Thoughts on Resilience

16 May 2020

Failover Conf: My Intro to Resilience Engineering

I attended the all-virtual Failover Conf a few weeks ago and spent the day learning a ton about resilience engineering concepts. The conference was very informative and a valuable introduction to resilience engineering. While many of the concepts were familiar to me both from my software engineering and security backgrounds, some concepts (especially those based in cognitive theory) were new to me. Resilience is a normal topic for me, as I regularly remind my customers of the importance of testing their backups and validating their disaster recovery plans. It’s normal for me to spend much of my day introducing folks to some of the worst possible scenarios that could happen to their critical business operations. In general, it’s easy to just never consider how long it would take to restore operations if the building we work in suddenly becomes unsafe to occupy or if an earthquake impedes access to the road out of town. We tend to avoid thinking about these things at all because they aren’t pleasant. It feels like we’re doing too much. We’re spending too time planning for what should never happen.

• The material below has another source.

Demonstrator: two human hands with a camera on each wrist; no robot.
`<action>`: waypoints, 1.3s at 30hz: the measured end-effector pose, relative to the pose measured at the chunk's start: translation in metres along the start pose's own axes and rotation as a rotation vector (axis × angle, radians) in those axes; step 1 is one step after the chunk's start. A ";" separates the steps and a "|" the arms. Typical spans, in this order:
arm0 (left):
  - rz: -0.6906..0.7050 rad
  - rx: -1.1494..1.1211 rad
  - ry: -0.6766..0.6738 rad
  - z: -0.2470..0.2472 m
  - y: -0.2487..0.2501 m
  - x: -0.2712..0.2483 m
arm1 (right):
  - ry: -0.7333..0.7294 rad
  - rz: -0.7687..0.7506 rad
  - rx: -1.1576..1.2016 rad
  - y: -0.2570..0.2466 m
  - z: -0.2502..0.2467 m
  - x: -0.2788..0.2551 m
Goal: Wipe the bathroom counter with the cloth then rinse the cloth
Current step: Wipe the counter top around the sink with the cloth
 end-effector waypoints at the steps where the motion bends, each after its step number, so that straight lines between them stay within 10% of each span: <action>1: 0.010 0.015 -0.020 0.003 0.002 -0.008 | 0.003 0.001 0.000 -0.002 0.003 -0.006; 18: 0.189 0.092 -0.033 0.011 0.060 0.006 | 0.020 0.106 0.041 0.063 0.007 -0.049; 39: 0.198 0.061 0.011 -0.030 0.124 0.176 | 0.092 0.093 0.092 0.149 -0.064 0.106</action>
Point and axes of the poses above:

No One Remembers the Crisis Averted

Heidi Waterhouse stated that:

No one remembers the crisis averted.

When we do resilience very well (because resilience is something you do - I agree with J. Paul Reed on this!), the services we provide may degrade, but they hopefully degrade in such a way that minimally affects the users or systems relying on them. Ideally, services fail in a way that is totally undetectable to the consumers, gracefully failing to new instances with minimal or no downtime. This kind of graceful failure isn’t achievable without automation.

Automation

Much of the automation front-loading out there is “glue work.” I get the impression that some folks feel that glue work is a waste of time. “We could be implementing ✨features ✨.” To me, it’s an investment. We will be able to implement those features and all others more safely and efficiently if we do this work upfront. In addition to automation, thorough testing and accurate documentation can also contribute to efficient deployments yet are often ignored or don’t get nearly the time and attention they deserve. It is worth mentioning that adding automation isn’t magic and it does add to the complexity of the system. This means different failures than the types we knew about before we implemented the automation.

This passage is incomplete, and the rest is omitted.